The study, not peer reviewed yet, has been posted on medRxiv, an online preprint server.

“The timing of the lockdown is as important as the level of restrictions,” said Mishra, a research associate at the Imperial College School of Public Health. “Even a moderate or soft lockdown initiated early could have eased the pressure on hospitals and helped reduce deaths.”

Multiple studies have already established that the emergence of the highly transmissible delta variant contributed significantly to the surge. The proportion of delta sequences in Maharashtra, for instance, ballooned from 1.5 per cent in February to 87 per cent by May.

The Mukherjee-Mishra study has shown that waning immunity among people with prior Covid-19 infections and public laxity in taking precautions by themselves cannot explain the size and the speed of the second wave in Maharashtra. The delta variant played a role.

But their calculations also show that early public health interventions could have helped lower the size of the second surge.

“Had action taken place at any time in March, it is plausible that more than 90 per cent of observed cases and deaths between March 1 and May 15 could have potentially been avoided under both strong and moderate intervention scenarios,” the researchers said.

Maharashtra was the first to introduce restrictions starting April 14.

Public health experts not associated with the study said it quantifies scenarios.

“The government did not appreciate the risks involved in lowering its guard.

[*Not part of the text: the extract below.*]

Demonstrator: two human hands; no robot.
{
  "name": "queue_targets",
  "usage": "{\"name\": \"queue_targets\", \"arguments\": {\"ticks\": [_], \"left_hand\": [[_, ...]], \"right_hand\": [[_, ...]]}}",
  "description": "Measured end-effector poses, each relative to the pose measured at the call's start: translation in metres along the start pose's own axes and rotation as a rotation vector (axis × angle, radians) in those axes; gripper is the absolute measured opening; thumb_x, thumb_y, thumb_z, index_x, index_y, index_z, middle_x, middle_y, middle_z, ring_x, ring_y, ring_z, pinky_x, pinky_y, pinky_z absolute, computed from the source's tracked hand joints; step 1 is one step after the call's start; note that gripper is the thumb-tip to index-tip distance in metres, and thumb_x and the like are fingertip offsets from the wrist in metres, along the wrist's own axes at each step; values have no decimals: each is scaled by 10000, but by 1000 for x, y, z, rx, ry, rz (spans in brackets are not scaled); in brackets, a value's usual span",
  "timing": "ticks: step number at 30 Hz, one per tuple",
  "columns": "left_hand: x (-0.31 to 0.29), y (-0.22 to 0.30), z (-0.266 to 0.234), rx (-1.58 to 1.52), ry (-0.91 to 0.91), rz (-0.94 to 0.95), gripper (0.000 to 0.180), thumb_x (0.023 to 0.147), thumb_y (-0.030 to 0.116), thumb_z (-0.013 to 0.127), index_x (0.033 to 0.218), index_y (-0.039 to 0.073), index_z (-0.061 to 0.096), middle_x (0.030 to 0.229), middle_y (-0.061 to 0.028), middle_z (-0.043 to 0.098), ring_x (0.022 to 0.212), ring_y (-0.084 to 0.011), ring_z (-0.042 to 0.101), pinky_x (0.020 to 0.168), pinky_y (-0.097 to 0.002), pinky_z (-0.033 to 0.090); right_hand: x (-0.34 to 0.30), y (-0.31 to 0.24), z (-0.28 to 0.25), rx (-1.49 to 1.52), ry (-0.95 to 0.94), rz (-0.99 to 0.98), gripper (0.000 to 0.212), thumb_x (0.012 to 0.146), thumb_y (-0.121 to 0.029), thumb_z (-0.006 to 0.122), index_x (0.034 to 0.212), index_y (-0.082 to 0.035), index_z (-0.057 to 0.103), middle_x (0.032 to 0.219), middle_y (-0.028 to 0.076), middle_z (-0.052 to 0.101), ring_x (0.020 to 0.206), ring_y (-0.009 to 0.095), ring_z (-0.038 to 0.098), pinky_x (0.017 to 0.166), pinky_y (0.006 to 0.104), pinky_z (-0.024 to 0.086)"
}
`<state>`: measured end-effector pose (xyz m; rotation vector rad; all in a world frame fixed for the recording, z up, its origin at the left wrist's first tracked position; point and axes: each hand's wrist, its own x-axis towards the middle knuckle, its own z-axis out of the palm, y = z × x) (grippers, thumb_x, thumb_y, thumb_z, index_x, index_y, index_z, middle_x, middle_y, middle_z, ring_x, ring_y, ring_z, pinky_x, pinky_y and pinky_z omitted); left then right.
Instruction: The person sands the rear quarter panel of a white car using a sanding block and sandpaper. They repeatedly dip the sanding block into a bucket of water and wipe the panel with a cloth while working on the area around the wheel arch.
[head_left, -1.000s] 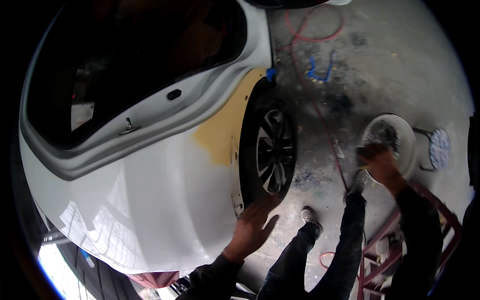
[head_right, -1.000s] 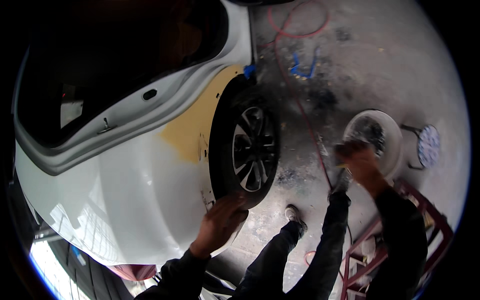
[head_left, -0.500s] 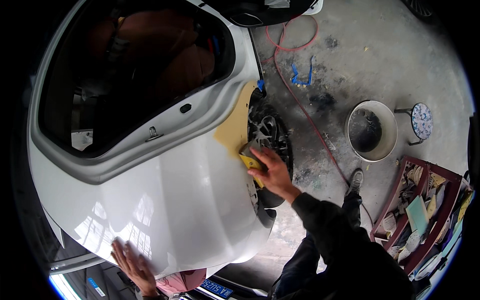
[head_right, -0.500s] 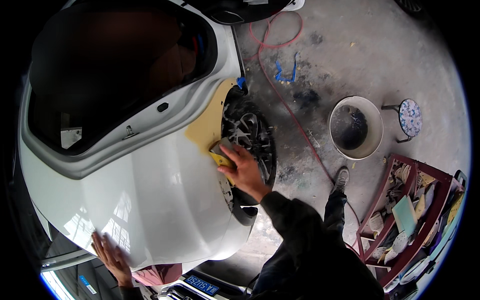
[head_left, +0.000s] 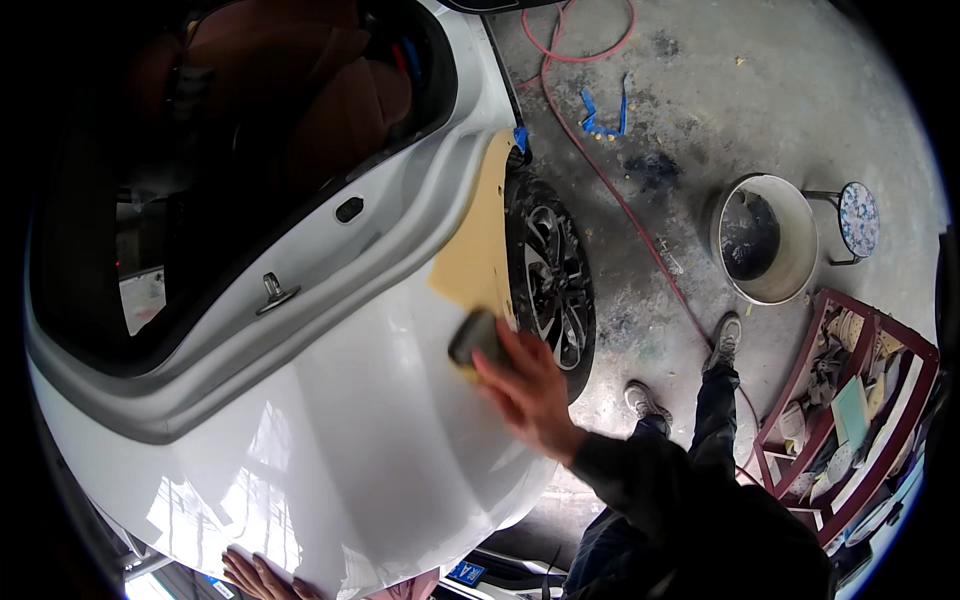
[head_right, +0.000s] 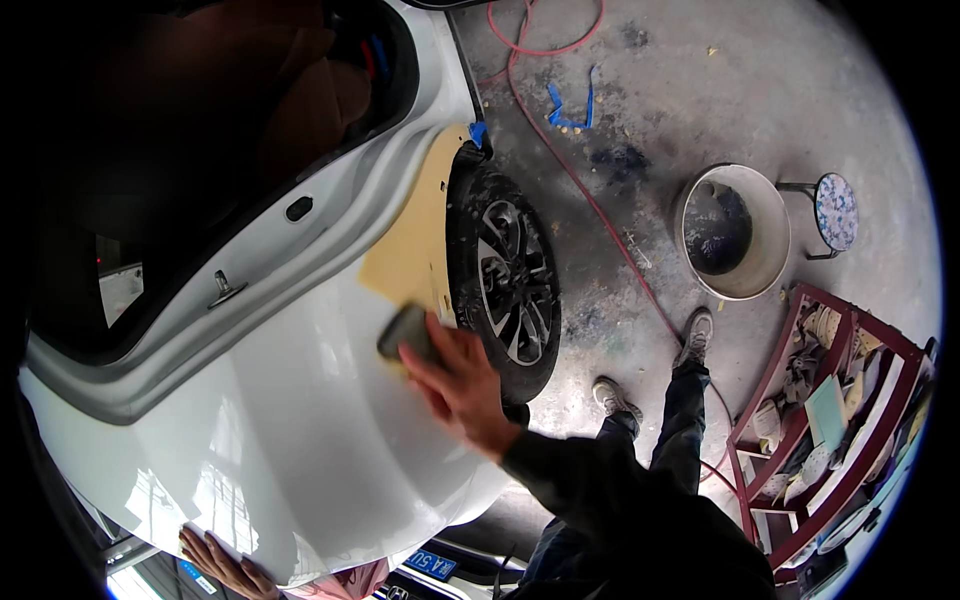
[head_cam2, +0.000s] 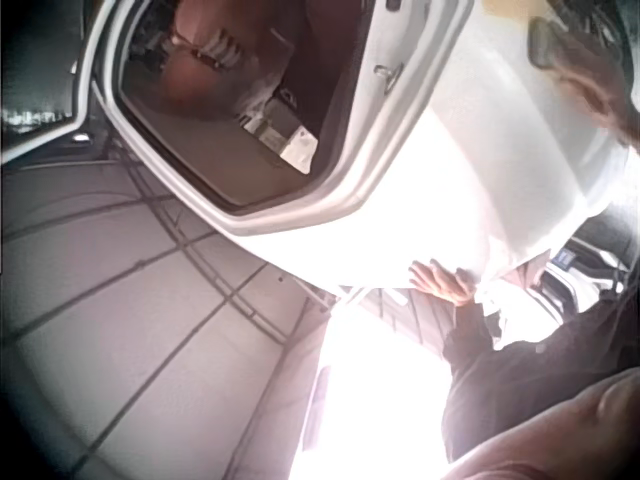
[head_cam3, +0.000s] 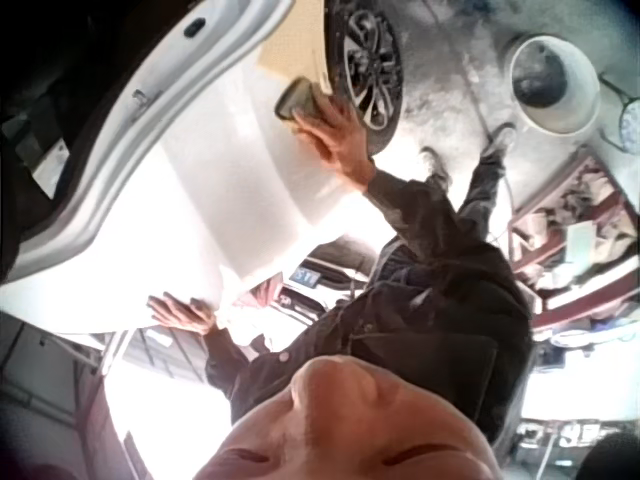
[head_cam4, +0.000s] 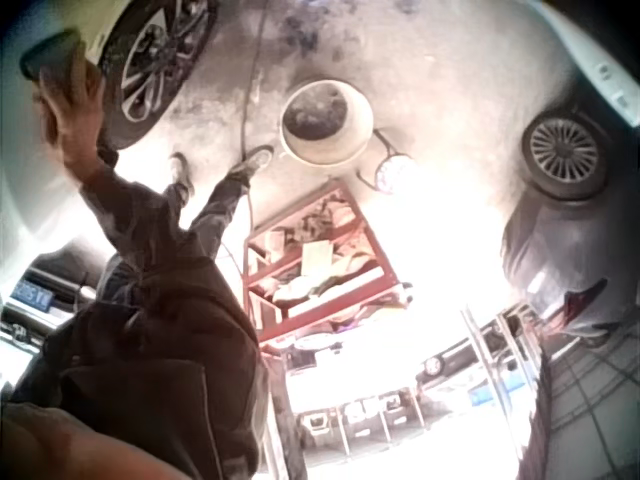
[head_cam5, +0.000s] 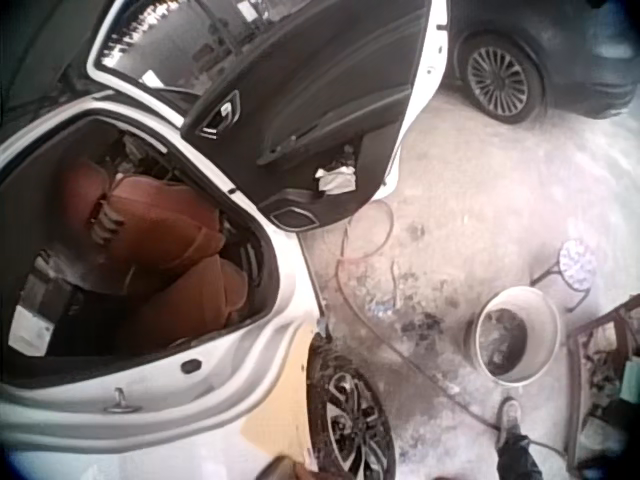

To allow the Kumbh Mela was a mistake and the government made it,” T. Jacob John, former head of clinical virology at the Christian Medical College, Vellore, told The Telegraph.

A medical expert who is guiding the government’s response to Covid-19 told this newspaper that advisories from the health ministry calling for continued caution such as mask-wearing and avoiding crowds were issued throughout the epidemic, including the period before the second surge.